ITALY needs moral support from Germany but not its cash, Prime Minister Mario Monti said in an interview published yesterday as German conservatives renewed calls for Greece to leave the Eurozone.
The Italian leader also told weekly magazine Der Spiegel that he was concerned about growing anti-euro, anti-German and anti-European Union sentiment in the parliament in Rome.
The German government has resisted calls from Italy and struggling countries to introduce common Eurozone bonds or take other action to help alleviate the bloc’s sovereign debt crisis, saying it would remove pressure to enact painful reforms.
Yesterday, a senior member of Chancellor Angela Merkel’s conservative alliance, Bavaria’s finance minister Markus Soeder, said Greece would leave the Eurozone by the end of 2012.
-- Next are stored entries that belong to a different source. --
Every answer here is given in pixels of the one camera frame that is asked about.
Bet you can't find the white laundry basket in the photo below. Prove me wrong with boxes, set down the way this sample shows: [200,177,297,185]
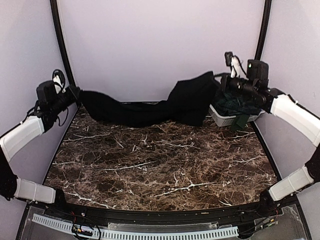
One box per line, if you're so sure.
[208,104,265,127]

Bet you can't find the white slotted cable duct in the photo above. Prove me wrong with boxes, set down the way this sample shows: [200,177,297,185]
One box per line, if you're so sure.
[31,213,239,240]

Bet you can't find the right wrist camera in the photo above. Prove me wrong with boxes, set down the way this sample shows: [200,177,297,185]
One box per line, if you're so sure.
[224,51,246,78]

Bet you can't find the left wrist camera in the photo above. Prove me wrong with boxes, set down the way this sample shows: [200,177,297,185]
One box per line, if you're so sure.
[36,69,66,103]

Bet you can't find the left black frame post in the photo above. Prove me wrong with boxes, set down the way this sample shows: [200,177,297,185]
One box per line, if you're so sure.
[49,0,76,86]

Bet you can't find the black front rail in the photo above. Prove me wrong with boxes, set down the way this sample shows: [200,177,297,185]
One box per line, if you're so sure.
[38,202,283,226]

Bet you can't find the black t-shirt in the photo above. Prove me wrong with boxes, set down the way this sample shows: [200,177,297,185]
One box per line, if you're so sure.
[79,71,218,128]

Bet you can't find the black frame post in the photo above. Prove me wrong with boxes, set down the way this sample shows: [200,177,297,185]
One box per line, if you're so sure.
[49,0,76,86]
[254,0,272,60]

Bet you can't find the right black frame post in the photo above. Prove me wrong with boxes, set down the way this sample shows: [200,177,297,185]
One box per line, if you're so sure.
[254,0,272,60]

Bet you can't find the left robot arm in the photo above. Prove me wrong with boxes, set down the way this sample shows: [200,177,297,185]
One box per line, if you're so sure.
[0,85,81,218]

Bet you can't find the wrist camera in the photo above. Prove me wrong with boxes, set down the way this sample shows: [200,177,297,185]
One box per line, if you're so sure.
[224,51,246,78]
[36,69,66,103]

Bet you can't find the dark green plaid garment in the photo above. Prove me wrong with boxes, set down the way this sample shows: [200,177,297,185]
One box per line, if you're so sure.
[211,90,261,131]

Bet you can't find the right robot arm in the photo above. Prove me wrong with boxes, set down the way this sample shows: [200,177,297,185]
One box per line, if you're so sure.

“I’ll stay in office if all goes according to plan until April 2013, and I hope that I can help rescue Italy from financial ruin with moral support from some European friends, especially Germany,” Monti told Der Spiegel.
“But I say quite clearly: moral support, not financial,” he added. “I emphasise: not with financial help. But they should cut some slack to those countries that are following the European guidelines precisely.”
Monti pointed out that, while five Eurozone countries have received or requested international bailouts, Italy has not yet received “a single euro” of help.
“I’ve got the impression that the majority of Germans believe Italy has already received financial aid from Germany or the European Union – that’s not the case. Not a single euro.”